▸ Problem: Every line in the entries where "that" is found should be copied.
■ ■ ■
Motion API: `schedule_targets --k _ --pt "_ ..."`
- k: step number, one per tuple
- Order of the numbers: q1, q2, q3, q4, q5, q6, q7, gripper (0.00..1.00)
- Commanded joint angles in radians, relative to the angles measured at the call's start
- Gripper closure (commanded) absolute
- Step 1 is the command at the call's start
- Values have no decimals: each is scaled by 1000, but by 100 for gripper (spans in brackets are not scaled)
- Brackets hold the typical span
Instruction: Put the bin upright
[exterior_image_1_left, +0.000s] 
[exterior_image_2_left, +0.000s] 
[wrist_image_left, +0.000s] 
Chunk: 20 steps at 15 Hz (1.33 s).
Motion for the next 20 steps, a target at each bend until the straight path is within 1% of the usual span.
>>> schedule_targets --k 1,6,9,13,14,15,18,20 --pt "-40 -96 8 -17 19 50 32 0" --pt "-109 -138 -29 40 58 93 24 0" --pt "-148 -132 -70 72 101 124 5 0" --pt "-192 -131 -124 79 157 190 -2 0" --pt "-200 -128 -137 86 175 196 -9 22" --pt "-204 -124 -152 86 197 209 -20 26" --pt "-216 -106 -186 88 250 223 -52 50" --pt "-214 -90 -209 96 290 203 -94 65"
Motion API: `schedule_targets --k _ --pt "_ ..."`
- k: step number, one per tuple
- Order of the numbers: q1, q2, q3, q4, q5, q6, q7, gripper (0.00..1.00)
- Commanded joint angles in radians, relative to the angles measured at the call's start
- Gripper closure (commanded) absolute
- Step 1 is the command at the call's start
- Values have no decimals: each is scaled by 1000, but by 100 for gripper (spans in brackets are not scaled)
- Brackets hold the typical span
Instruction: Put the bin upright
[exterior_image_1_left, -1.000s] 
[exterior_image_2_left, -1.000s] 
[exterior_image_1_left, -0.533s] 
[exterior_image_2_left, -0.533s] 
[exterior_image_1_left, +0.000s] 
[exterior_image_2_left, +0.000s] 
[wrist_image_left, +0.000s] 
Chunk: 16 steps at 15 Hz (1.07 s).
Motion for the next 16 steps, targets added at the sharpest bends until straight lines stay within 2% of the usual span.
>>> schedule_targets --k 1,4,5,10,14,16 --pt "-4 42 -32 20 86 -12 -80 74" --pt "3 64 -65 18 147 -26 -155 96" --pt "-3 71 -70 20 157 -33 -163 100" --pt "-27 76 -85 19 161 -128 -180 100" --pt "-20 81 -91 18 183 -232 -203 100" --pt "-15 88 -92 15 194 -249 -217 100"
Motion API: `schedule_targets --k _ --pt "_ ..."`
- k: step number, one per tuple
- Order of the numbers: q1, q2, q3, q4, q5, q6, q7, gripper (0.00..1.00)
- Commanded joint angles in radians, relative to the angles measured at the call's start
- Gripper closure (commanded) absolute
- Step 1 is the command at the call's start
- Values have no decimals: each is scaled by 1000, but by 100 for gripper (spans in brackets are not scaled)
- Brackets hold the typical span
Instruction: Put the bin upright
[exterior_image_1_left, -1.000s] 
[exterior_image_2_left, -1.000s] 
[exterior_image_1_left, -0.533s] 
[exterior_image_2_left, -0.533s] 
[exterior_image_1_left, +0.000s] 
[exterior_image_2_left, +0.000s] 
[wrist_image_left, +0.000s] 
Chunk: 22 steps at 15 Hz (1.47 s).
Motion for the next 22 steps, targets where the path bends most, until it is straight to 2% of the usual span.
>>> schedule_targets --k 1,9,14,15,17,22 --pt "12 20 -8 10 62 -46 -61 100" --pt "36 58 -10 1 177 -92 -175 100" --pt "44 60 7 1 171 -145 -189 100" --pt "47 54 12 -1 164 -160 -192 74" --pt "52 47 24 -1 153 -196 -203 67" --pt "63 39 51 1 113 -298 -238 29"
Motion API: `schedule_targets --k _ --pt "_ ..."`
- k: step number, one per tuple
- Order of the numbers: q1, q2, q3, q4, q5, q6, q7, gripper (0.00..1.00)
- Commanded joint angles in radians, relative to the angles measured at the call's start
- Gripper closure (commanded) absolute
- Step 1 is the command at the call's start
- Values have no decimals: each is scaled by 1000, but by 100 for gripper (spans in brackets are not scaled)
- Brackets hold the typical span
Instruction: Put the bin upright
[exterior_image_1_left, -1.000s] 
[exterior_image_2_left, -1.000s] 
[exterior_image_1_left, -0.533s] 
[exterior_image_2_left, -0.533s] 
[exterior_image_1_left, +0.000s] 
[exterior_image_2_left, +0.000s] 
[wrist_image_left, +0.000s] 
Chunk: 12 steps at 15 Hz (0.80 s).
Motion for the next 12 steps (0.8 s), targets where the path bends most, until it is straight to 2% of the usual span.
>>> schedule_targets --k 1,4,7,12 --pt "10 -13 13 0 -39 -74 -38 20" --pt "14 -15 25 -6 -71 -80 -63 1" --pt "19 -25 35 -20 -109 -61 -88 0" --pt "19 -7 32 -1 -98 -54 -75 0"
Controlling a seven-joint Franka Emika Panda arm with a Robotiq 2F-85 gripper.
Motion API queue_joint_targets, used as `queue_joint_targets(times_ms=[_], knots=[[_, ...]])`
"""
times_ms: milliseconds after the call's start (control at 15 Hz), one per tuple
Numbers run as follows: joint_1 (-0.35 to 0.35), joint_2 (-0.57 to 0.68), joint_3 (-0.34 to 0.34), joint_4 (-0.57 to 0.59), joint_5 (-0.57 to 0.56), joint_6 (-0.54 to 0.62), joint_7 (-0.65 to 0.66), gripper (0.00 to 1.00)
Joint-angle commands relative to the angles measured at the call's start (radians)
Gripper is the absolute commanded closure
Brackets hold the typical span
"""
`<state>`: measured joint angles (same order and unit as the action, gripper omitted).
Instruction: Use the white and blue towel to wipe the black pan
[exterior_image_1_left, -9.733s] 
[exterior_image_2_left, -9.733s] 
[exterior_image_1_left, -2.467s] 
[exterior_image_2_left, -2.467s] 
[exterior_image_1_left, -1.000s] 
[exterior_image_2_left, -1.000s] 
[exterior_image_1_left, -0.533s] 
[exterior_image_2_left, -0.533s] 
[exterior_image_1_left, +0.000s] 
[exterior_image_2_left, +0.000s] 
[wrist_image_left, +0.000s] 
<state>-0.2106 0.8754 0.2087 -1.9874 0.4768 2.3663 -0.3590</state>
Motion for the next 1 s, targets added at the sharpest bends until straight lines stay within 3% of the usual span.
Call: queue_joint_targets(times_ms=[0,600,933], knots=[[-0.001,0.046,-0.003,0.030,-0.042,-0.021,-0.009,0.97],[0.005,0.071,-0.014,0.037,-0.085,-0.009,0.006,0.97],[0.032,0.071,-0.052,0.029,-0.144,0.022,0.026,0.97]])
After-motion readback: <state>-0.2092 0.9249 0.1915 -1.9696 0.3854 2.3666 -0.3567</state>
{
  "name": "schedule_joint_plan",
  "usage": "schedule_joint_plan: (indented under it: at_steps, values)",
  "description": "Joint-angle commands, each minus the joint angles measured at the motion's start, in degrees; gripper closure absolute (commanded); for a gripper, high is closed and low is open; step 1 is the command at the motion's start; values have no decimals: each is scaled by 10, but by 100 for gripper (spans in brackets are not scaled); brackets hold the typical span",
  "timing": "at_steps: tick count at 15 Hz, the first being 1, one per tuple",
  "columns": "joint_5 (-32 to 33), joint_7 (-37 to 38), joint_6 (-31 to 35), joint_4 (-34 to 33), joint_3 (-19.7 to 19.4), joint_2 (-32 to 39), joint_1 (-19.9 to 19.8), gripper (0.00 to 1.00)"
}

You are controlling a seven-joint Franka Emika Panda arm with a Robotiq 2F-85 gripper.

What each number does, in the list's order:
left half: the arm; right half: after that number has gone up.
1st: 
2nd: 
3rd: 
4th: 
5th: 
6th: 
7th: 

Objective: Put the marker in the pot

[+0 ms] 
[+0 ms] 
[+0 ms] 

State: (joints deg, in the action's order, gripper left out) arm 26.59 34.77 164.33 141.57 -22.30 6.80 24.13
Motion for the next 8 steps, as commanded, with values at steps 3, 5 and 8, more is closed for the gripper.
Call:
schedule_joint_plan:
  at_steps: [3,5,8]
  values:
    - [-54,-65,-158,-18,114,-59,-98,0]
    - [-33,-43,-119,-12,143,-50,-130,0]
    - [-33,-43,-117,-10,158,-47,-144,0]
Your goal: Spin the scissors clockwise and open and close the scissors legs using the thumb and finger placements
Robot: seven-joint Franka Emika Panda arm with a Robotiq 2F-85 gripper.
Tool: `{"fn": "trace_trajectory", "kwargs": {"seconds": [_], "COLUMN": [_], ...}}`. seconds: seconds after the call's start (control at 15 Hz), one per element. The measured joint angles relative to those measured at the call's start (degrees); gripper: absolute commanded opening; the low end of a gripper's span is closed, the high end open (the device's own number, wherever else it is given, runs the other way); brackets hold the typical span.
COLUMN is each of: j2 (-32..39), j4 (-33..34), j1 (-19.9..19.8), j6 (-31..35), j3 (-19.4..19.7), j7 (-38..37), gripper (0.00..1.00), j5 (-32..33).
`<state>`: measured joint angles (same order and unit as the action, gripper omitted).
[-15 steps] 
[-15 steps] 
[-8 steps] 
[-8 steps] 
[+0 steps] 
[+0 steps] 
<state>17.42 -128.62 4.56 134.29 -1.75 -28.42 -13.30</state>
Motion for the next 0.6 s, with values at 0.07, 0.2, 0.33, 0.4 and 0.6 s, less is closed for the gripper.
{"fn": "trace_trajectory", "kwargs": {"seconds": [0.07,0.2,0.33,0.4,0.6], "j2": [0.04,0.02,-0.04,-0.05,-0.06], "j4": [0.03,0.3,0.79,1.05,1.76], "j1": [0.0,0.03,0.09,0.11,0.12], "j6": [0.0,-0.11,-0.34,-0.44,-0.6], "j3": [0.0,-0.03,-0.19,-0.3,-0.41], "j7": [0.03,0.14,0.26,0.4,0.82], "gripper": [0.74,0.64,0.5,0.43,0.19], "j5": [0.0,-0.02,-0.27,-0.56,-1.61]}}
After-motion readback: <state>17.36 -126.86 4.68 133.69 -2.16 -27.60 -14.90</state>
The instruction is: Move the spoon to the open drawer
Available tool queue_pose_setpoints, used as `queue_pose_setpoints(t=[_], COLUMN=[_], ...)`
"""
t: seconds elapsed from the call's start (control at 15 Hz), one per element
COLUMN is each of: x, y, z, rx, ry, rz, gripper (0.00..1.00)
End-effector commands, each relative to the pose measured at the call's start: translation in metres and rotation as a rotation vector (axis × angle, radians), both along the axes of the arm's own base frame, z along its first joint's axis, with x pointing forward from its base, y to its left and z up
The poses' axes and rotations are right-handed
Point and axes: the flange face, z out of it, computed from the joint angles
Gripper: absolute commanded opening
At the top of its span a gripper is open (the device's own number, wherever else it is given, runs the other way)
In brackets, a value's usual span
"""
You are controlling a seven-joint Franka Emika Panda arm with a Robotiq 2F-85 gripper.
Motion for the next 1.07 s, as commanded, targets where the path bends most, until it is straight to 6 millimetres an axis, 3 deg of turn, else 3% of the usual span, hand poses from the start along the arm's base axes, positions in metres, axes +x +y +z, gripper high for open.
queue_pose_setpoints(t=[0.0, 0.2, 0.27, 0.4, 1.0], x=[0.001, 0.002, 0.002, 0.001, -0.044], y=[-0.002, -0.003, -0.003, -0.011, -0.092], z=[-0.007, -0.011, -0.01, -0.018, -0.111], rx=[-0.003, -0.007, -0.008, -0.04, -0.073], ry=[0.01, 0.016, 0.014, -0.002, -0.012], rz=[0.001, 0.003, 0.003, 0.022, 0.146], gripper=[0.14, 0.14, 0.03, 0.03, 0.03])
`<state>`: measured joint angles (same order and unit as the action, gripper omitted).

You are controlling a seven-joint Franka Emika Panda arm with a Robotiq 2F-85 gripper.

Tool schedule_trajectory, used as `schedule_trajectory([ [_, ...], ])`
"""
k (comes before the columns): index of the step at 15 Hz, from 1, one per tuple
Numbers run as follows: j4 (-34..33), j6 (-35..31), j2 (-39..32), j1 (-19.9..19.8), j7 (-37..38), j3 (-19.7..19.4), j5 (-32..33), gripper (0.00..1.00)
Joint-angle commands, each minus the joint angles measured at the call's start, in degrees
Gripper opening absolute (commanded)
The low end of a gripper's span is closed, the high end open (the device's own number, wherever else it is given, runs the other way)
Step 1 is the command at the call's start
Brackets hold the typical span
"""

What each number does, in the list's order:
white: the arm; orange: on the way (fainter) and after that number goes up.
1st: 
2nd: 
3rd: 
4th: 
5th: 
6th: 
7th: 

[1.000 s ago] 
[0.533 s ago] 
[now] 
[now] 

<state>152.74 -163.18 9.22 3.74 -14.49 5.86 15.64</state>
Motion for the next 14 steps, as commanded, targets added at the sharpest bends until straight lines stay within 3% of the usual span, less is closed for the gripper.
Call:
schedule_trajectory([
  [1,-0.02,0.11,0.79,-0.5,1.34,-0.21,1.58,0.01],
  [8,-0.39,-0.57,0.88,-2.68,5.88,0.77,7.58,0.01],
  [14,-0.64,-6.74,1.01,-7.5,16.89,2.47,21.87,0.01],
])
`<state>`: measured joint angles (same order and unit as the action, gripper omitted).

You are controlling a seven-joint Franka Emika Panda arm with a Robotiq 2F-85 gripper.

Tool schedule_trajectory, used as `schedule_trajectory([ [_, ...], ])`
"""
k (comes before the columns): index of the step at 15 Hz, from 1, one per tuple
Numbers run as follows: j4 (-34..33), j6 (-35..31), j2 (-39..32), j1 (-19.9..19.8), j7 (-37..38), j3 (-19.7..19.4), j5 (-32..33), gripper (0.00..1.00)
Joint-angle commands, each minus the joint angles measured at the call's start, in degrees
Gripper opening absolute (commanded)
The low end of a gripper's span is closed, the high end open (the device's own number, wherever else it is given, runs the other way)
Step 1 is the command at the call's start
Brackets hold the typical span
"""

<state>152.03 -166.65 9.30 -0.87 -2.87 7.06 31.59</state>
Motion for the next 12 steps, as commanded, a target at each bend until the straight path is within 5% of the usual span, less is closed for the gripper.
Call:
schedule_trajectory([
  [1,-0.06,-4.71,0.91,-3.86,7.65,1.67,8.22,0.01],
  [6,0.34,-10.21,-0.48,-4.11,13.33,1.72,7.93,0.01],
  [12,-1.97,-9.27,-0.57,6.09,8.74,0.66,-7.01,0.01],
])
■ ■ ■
▸ Final answer:
left half: the arm; right half: after that number has gone up.
white: the arm; orange: on the way (fainter) and after that number goes up.

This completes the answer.